→ What you should do: If a line in the entries includes "telling", show that line.

Data excerpts
= Beginning of Section =

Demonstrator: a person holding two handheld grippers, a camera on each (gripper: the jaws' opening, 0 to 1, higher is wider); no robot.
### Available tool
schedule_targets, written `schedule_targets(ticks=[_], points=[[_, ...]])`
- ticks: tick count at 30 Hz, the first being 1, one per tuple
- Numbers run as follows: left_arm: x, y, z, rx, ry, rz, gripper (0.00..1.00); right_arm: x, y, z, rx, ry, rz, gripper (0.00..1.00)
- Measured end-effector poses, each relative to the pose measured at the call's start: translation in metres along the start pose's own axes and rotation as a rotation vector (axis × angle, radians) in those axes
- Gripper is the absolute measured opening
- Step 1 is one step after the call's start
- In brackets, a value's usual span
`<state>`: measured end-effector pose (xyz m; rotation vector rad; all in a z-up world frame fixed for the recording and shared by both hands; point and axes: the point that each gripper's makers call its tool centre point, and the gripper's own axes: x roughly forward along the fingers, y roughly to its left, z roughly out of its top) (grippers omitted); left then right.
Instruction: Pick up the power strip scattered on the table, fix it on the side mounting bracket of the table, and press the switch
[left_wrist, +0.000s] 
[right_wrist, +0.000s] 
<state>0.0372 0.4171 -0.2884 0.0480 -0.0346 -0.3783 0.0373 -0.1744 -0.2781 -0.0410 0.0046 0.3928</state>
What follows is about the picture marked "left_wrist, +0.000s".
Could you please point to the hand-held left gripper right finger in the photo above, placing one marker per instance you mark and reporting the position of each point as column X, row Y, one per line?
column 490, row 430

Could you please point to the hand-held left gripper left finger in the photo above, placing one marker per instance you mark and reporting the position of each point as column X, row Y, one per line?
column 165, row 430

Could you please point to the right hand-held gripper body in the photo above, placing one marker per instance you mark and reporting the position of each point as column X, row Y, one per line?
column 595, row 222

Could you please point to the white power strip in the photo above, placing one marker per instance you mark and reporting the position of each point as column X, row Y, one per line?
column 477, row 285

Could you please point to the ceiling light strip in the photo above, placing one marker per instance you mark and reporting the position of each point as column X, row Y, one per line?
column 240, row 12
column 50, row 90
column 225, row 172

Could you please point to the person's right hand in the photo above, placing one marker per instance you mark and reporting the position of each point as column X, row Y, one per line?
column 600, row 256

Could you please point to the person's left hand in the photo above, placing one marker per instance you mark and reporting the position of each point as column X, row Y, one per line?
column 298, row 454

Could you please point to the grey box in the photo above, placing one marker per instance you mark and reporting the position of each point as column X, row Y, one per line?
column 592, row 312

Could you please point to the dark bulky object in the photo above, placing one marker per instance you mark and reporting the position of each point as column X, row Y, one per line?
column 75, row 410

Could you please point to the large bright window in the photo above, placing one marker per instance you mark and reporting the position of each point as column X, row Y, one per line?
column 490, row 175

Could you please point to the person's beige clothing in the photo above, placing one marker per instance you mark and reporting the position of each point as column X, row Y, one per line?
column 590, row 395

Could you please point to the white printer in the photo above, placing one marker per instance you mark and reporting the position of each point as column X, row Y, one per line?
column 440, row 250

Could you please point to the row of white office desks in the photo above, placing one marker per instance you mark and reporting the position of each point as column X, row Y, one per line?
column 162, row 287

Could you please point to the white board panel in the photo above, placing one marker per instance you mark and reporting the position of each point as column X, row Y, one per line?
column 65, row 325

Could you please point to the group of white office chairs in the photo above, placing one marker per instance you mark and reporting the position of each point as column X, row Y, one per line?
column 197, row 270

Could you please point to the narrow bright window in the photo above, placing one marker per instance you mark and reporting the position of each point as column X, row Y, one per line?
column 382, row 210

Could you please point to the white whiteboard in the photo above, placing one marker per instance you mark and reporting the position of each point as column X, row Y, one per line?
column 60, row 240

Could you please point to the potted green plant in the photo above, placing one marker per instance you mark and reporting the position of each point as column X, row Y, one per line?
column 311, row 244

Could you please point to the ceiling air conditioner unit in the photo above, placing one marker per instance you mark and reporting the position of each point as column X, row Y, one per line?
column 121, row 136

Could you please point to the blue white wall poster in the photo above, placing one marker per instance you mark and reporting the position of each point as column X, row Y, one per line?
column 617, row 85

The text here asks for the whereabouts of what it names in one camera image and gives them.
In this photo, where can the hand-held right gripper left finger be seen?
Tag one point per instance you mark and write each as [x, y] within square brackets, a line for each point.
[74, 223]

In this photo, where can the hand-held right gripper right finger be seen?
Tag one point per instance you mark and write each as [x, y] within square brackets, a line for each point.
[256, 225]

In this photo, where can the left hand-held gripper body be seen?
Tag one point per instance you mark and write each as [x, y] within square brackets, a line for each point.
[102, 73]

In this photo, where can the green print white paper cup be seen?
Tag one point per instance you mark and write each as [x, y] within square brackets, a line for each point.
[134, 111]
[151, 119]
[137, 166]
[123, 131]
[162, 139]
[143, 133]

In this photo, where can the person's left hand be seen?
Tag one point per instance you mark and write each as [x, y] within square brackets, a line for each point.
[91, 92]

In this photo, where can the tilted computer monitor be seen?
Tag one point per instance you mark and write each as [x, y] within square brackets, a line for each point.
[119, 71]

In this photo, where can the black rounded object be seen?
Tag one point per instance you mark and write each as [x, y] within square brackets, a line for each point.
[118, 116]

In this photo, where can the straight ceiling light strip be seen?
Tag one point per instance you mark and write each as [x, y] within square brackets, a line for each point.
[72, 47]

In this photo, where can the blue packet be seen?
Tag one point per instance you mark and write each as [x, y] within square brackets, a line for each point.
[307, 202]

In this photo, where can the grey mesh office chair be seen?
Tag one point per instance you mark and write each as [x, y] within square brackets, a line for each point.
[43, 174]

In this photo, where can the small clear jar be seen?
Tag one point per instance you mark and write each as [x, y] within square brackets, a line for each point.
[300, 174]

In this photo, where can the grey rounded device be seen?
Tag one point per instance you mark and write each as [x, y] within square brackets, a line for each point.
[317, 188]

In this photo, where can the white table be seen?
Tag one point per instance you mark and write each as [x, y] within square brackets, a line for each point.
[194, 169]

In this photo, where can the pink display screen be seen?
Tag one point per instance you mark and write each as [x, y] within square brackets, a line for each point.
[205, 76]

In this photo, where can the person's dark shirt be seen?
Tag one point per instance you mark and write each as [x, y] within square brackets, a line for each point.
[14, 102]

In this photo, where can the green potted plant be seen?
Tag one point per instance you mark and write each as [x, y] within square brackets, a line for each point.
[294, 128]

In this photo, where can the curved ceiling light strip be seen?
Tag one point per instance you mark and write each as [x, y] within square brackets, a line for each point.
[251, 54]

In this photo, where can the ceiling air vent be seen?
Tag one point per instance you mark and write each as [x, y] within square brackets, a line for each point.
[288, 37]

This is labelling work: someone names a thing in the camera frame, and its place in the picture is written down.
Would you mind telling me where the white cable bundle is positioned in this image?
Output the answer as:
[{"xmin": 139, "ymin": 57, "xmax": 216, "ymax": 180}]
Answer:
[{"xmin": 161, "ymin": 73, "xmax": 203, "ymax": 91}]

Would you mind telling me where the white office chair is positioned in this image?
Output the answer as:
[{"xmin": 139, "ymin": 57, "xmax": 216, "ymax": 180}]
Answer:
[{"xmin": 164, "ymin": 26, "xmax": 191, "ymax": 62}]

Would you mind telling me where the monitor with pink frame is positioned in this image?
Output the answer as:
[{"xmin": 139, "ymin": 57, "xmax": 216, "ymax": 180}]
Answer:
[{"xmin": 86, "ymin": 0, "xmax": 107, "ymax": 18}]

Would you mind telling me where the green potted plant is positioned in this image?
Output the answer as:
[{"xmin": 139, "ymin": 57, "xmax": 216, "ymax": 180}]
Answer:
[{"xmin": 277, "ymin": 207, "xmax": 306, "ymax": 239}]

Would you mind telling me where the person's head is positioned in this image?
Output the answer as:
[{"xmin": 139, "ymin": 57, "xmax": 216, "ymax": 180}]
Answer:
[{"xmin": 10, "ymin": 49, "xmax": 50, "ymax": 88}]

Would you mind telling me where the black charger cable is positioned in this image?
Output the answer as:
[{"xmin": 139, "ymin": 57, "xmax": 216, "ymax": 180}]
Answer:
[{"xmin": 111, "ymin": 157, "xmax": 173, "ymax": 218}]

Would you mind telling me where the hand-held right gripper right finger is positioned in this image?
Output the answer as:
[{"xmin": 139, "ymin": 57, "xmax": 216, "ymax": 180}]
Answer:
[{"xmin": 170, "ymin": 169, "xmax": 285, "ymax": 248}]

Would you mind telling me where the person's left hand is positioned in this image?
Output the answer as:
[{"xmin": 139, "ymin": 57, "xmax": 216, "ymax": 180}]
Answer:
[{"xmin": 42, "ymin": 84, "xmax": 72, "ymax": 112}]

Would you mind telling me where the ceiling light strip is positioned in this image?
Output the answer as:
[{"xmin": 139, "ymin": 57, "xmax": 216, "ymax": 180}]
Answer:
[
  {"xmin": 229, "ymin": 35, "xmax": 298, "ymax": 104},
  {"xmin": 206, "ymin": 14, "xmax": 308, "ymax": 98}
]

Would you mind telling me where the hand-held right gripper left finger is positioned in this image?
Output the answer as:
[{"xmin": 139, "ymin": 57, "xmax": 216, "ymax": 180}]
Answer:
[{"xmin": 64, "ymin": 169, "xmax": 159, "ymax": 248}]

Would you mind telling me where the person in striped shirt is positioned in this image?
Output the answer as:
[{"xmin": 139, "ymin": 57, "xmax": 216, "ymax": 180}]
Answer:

= End of Section =

→ Output for this task:
Would you mind telling me where the white cable bundle is positioned in this image?
Would you mind telling me where the white office chair is positioned in this image?
Would you mind telling me where the monitor with pink frame is positioned in this image?
Would you mind telling me where the green potted plant is positioned in this image?
Would you mind telling me where the person's head is positioned in this image?
Would you mind telling me where the black charger cable is positioned in this image?
Would you mind telling me where the hand-held right gripper right finger is positioned in this image?
Would you mind telling me where the person's left hand is positioned in this image?
Would you mind telling me where the ceiling light strip is positioned in this image?
Would you mind telling me where the hand-held right gripper left finger is positioned in this image?
Would you mind telling me where the person in striped shirt is positioned in this image?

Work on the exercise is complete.